Malgré cela, son utilisation diminue car tous ces avantages n'excluent pas un certain nombre d'inconvénients :
• nature indéterminée du sérum ne permettant pas de constituer un environnement parfaitement défini aux cellules.
• variabilité de qualité d'un lot à l'autre, d'où la nécessité de prétester les lots avant emploi ; concentration d'hormones ou de facteurs de croissance instables d'un lot à l'autre.
• présence possible de virus adventices, de mycoplasmes.
• présence d'immunoglobulines sériques.
• problèmes rencontrés lors de la purification ultérieure des protéines sécrétées s'il s'agit d'hybridomes ou de cellules modifiées par génie génétique et excrétant des protéines recombinantes.

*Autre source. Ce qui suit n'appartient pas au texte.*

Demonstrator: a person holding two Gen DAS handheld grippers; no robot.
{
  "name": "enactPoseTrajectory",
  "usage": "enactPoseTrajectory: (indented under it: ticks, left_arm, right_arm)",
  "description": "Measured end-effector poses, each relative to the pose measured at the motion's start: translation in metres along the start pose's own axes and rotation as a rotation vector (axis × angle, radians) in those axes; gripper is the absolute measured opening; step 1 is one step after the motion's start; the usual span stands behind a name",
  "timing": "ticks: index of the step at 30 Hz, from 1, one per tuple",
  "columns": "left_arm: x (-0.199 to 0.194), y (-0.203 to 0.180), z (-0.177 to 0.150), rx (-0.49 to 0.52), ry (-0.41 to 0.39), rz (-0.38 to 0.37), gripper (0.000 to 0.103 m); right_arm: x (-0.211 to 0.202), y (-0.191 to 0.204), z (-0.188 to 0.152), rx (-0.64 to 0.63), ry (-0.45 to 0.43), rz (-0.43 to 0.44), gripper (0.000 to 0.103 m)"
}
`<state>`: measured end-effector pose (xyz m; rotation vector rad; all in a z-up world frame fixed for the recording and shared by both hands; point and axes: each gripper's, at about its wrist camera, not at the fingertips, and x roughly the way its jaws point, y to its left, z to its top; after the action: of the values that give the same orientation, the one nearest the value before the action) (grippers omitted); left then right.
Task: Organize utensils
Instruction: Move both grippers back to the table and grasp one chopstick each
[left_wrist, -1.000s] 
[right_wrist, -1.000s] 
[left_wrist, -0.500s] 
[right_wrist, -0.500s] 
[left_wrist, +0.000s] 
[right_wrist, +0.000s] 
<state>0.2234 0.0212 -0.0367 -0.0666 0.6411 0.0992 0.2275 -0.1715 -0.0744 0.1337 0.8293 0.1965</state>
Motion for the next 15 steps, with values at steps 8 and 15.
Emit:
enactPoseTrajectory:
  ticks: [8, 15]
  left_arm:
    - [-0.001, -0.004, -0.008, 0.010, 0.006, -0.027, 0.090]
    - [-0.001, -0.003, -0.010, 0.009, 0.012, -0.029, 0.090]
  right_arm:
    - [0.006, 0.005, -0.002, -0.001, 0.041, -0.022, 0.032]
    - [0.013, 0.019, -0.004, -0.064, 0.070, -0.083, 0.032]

Facteurs de croissance pour la culture de cellule

Définition

Un facteur de croissance est une molécule qui répond aux critères suivants :
* La majorité de la structure est polypeptidique
* Son interaction avec la membrane de la cellule cible initie la réponse cellulaire qui est déclenchée uniquement par la formation d'un complexe spécifique avec un récepteur
* De la formation du complexe facteur de croissance / récepteur résulte spécifiquement une réponse hypertrophique (augmentation de ta taille des cellules), une réponse hyperplasique (augmentation de la population cellulaire), une réponse qui induit ou bloque une étape de fe différenciation.
* Le facteur de croissance et son récepteur sont éliminés de la cellule par endocytose. *- Les facteurs de croissance sont donc distincts des hormones de type stéroïdes ou prostaglandines par leur nature chimique et par leur mode d'action. Les facteurs de croissance agissent plutôt de façon paracrine ou autocrine.

Principaux facteurs de croissance caractérisés

* L Epidermal growth factor, EGF.
* L'insulin like growth factor, ILGF, activité insulin like non suppressible par les anticorps anti-insuline
* Le Nerve growth factor, NGF, facteur augmentant la survie et la différenciation des cellules gliales
* Le platelet derived growth factor, PDGF, glycoprotéine ayant une activité tyrosine kinase, est le mitogène principal des cellules mésenchymateuses
* Le transforming growth factor, TGF, famille de facteurs, le TGF est plutôt inhibiteur de la prolifération cellulaire.
* Le Fibroblast growth facteur, FGF, est aussi une famille nombreuse de facteurs qui stimulent in vitro la croissance de cellules d'origine mésodermîque et ectodermique ; ces facteurs présentent une grande affinité pour l'héparine.
Cette liste n'est pas exhaustive ; d'autres molécules sont mises à jour chaque année, ainsi que de nouvelles propriétés ou caractéristiques pour chacun de ces facteurs.

Mécanismes d'action

On pense que les facteurs de croissance agissent par une activation des phosphoinositides et de la phospho kinase C (comme pour le PDGF), une phosphorylation directe des protéines intracellulaires par le récepteur (c'est peut-être le cas de l'EGF ou du FGF).

Modulation de l'activité des facteurs par l'environnement

Puisque l'activité des facteurs de croissance sur des cellules données dépend de l'accessibilité des récepteurs membranaires et de la capacité des mécanismes de transduction du signal à s'exprimer, il apparaît que la matrice extracellulaire qui va à la fois fournir des facteurs éventuellement contradictoires va jouer un rôle régulateur important et que, selon l'environnement de la cellule, elle sera plus ou moins sensible à ces différents facteurs.